In a surprise to a team of European scientists, a set of fungi from Antarctic that was sent to the International Space Station (ISS) for research survived the simulated hostile Martian conditions.
A team travelled to the remote McMurdo Dry Valleys in the Antarctic Victoria Land which is the most similar earthly equivalent to Mars to collect samples of two species of cryptoendolithic fungi: Cryomyces antarcticus and Cryomyces minteri.
These fungi were sent to the international orbiting laboratory and after exposing them in conditions similar to those on Mars for 18 months on board, they found more than 60 percent of their cells remained intact with stable DNA.
"The most relevant outcome was that more than 60 percent of the cells of the endolithic communities studied remained intact after 'exposure to Mars', or rather, the stability of their cellular DNA was still high," Rosa de la Torre Noetzel from Spain's National Institute of Aerospace Technology (INTA), co-researcher on the project, said in a statement.

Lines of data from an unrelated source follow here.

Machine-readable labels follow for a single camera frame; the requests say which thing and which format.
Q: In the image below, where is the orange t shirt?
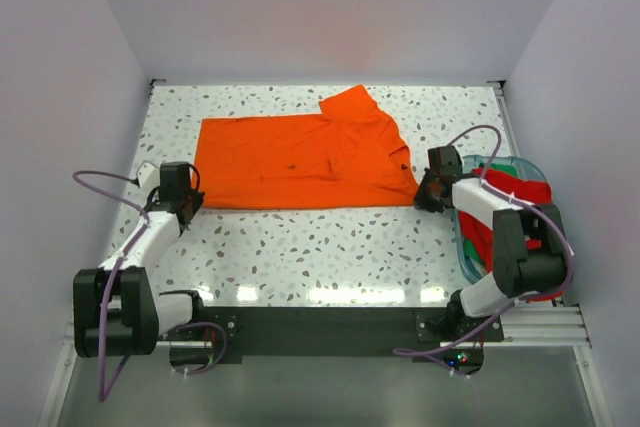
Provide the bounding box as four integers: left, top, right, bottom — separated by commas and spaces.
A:
195, 85, 418, 210

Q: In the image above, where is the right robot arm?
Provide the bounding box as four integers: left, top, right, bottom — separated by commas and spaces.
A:
414, 145, 570, 340

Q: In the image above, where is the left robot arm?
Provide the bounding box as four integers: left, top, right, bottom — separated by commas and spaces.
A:
72, 162, 207, 358

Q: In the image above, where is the red t shirt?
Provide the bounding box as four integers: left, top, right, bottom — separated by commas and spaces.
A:
452, 175, 574, 317

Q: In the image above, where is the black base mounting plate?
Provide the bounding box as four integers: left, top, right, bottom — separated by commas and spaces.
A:
158, 307, 482, 372

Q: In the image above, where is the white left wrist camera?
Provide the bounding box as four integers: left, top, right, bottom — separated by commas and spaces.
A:
136, 161, 160, 191

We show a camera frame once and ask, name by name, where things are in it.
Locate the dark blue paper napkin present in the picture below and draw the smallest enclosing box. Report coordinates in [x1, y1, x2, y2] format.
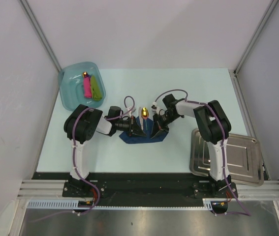
[119, 118, 168, 144]

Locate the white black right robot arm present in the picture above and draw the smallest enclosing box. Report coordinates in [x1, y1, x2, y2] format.
[151, 94, 231, 197]

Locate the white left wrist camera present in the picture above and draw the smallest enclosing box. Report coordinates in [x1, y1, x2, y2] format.
[125, 106, 136, 117]

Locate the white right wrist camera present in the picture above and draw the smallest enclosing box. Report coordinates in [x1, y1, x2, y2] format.
[151, 101, 161, 114]

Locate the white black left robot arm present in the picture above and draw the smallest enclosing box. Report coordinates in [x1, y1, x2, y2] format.
[64, 105, 147, 197]

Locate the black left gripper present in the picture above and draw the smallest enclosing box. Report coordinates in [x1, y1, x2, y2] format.
[115, 116, 146, 137]

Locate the stainless steel tray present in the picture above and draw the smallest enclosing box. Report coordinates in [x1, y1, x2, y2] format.
[189, 129, 264, 186]

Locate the green rolled napkin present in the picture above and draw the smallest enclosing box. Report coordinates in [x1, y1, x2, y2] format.
[90, 75, 102, 101]

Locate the translucent blue plastic bin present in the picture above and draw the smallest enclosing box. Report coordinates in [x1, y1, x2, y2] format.
[58, 61, 106, 111]

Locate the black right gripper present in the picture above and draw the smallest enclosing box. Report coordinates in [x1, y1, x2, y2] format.
[151, 111, 181, 139]

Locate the light blue cable duct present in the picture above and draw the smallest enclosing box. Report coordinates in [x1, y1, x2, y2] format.
[27, 200, 212, 210]

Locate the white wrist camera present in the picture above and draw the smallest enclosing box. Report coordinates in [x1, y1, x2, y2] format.
[151, 101, 161, 114]
[125, 106, 136, 117]

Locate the pink rolled napkin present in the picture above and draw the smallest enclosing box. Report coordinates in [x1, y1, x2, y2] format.
[83, 77, 92, 98]

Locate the ornate silver table knife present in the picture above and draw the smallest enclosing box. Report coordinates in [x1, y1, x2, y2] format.
[138, 107, 144, 130]

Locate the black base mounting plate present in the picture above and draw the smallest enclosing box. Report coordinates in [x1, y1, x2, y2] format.
[32, 172, 238, 208]

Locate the aluminium rail frame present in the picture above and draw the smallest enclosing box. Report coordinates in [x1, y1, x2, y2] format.
[20, 69, 279, 236]

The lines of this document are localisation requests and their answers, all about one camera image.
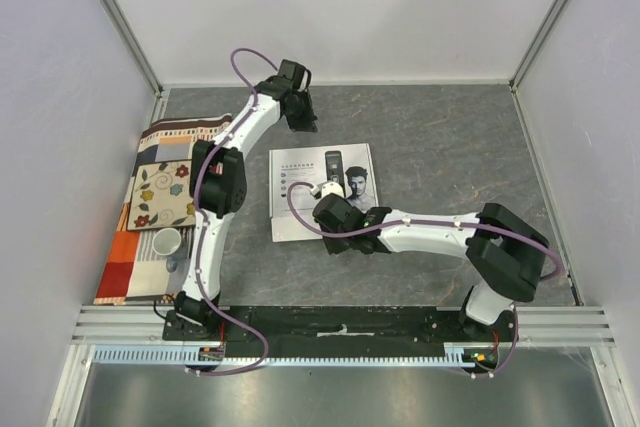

The results, published in the journal Astrobiology, provide new information for the search for life on Red Planet.
The fungi, which can withstand extreme high-mountain environments, were also gathered from the Sierra de Gredos (Spain) and the Alps (Austria) and sent into space for the same experiment.
These species showed double the metabolic activity of those that had been subjected to space conditions, even reaching 80 percent more in the case of the species Xanthoria elegans.